Yesterday I wrote about Escaping Compacting Hell and how amazing the 1M context model is. I said something like “the cost is a bit steep, but the sense of freedom is hard to put a price on.”
So today I went all in. Anthropic had given me $50 in free credits.
The result? Burned through all of it in 3-4 hours.
The $50 Free Credit
I had received $50 in free credits from Anthropic. Honestly, $50 felt like a lot. My regular subscription is $20/month. Surely $50 would last me a few days, right?
Since 1M context is 5x the standard 200K, I figured the cost would be maybe 5-10x more per query. At that rate, $50 should cover a day or two of solid usage.
…That calculation was dead wrong.
1M Isn’t Just “10x More”
Let me start with the raw experience. 10x? No. It’s a different dimension entirely.
I fed it a 200MB PDF document. The whole thing. In one shot. No interruptions.
I had it analyze around 100 images, each about 5MB. All in the same session. No breaks, no hiccups.
I threw document analysis and generation tasks at it like crazy… and Compacting never triggered. Not once.
Before, loading just 3-4 PDFs would bring up “Compacting conversation…” and wipe out your context. With 1M, it felt like there was practically no limit.
This Smoothness Is Dangerous
I’ll be honest — at first, I was just having a blast.
Normally I’d be doing mental gymnastics: “If I send this, will it blow the context window?” That calculation was second nature. With 1M, none of that. Just throw tasks at it. Read this PDF. Analyze this image. Generate this document. It handled everything without flinching.
This is how AI coding tools should work, right? It always felt backwards that I had to manage the AI’s context capacity while delegating work to it.
But this smoothness… it was a little scary. Because it made me forget that the meter was running.
Something Feels Off
About two hours in, I checked my credit balance on a whim.
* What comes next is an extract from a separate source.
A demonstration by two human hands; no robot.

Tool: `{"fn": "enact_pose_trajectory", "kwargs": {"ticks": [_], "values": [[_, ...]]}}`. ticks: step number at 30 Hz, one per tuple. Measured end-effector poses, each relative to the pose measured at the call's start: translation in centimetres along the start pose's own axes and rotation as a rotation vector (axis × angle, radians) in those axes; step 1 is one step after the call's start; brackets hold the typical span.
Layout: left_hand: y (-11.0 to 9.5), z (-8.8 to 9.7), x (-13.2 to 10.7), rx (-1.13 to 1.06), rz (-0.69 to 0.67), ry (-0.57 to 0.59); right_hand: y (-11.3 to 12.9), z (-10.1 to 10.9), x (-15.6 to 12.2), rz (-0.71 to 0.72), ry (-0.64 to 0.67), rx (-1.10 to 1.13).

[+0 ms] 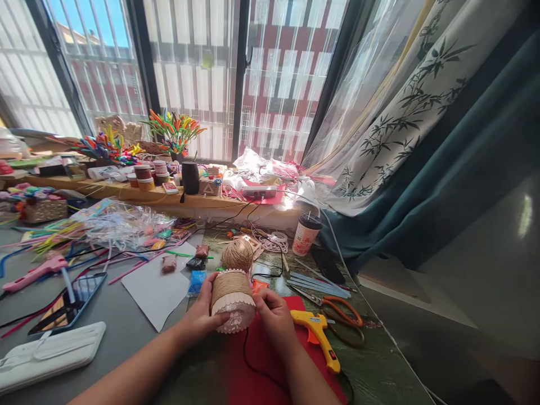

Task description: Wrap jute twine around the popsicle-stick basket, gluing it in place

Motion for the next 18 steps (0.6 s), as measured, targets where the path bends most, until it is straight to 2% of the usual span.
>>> {"fn": "enact_pose_trajectory", "kwargs": {"ticks": [3, 7, 10, 12, 14, 16, 18], "values": [[0.5, -0.4, -0.1, 0.069, -0.007, 0.047, -0.2, 0.1, 0.1, -0.021, 0.016, -0.013], [1.6, 1.3, -0.7, 0.247, 0.085, 0.053, -0.2, -0.6, -0.2, -0.015, 0.069, -0.035], [1.5, 2.5, -1.4, 0.249, 0.044, 0.14, 0.1, -1.2, -0.6, 0.004, 0.082, -0.068], [0.6, 3.2, -1.7, 0.273, 0.02, 0.159, 0.5, -1.5, -0.8, 0.021, 0.092, -0.103], [-1.1, 3.7, -1.5, 0.28, -0.001, 0.114, 0.8, -1.6, -0.9, 0.037, 0.104, -0.135], [-3.5, 3.7, -0.9, 0.289, -0.097, 0.075, 0.9, -1.7, -1.0, 0.05, 0.11, -0.154], [-5.5, 2.9, -0.1, 0.344, -0.211, 0.13, 1.0, -1.6, -1.0, 0.056, 0.117, -0.161]]}}
Point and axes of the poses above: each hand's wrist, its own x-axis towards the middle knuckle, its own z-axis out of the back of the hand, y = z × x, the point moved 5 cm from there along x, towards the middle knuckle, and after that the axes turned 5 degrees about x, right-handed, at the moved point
Wait — it’s dropped that much already?
At first, I barely noticed the cost. A few dozen cents per query. “That’s fine,” I thought. But as time went on, the drain got noticeably faster.
When you think about it, this makes perfect sense.
1M context means the conversation history doesn’t get pruned. No compression. And if nothing gets thrown away? Every single query includes the entire previous conversation as tokens. The longer your conversation, the more tokens snowball into each query.
In other words, cost doesn’t scale linearly. It scales exponentially.
The Final Moments of $50
Around the three-hour mark, things got real.
Every question felt like $2-3 vanishing from my balance. That first hour? I probably spent less than $10. The last hour? Easily over $20.
The first $10 lasted over an hour. The last $10 felt like it was gone in under 20 minutes.
That’s the terrifying thing about exponential growth. It starts gentle, almost flat. Then at some point it goes vertical. And by the time you hit that inflection point, it’s already too late.
End result: $50 gone in 3-4 hours. Clean zero.
Why This Happens
Here’s how the cost structure plays out:
Early session (0-1 hr): Small context → cents per query → smooth sailing
Mid session (1-2 hrs): Context accumulating → ~$1 per query → starting to notice
Late session (2-3 hrs): Context explosion → $2-3 per query → you can hear the meter ticking
The old 200K model used Compacting to prune older conversation history. Annoying, yes, but it kept costs relatively flat. The 1M model doesn’t prune — and you pay for that privilege.
Both approaches have trade-offs. But if you don’t understand this and just ride the “wow, so smooth!” wave… you’re in for a billing shock.
Using It Wisely
I wrote about AI subscription costs a while back. The bottom line: a tool should be used like a tool.
The 1M model is not an “always-on” mode.
When you genuinely need to process massive files. When you need to feed it a 200MB PDF in one go. When you need to analyze hundreds of images in a single session. That’s when you switch to 1M and power through.
Once the job is done? Switch back to the default model immediately.
That’s the most sensible approach. As I mentioned yesterday, the Switch Model button makes it a one-click toggle. Flip to 1M for heavy lifting, flip back when you’re done. Stick to this and you’ll save a significant amount.
One more thing: don’t stretch a single session too long. Costs grow exponentially as context accumulates. Once you’ve accomplished your goal, wrap up the session and start fresh. That alone makes a big difference.
Wrapping Up
The 1M context model is genuinely great. The freedom from Compacting hell, as I wrote yesterday — that’s real.
But if you get drunk on that freedom and leave it running all day, your wallet will be the first thing that gets liberated.
Yesterday I wrote “I hope 1M becomes the default someday.” After experiencing the costs firsthand… that day feels a bit further off than I thought. But the direction is clear. It’s expensive now, but prices will come down.
Until then, be smart about it. Turn it on when you need it, turn it off when you don’t. Follow that one simple rule and you can absolutely reap the benefits of 1M context.
If you ever get a free credit opportunity, definitely give it a shot. Once you experience that smoothness, it’s hard to go back. Just please — check your credit balance along the way.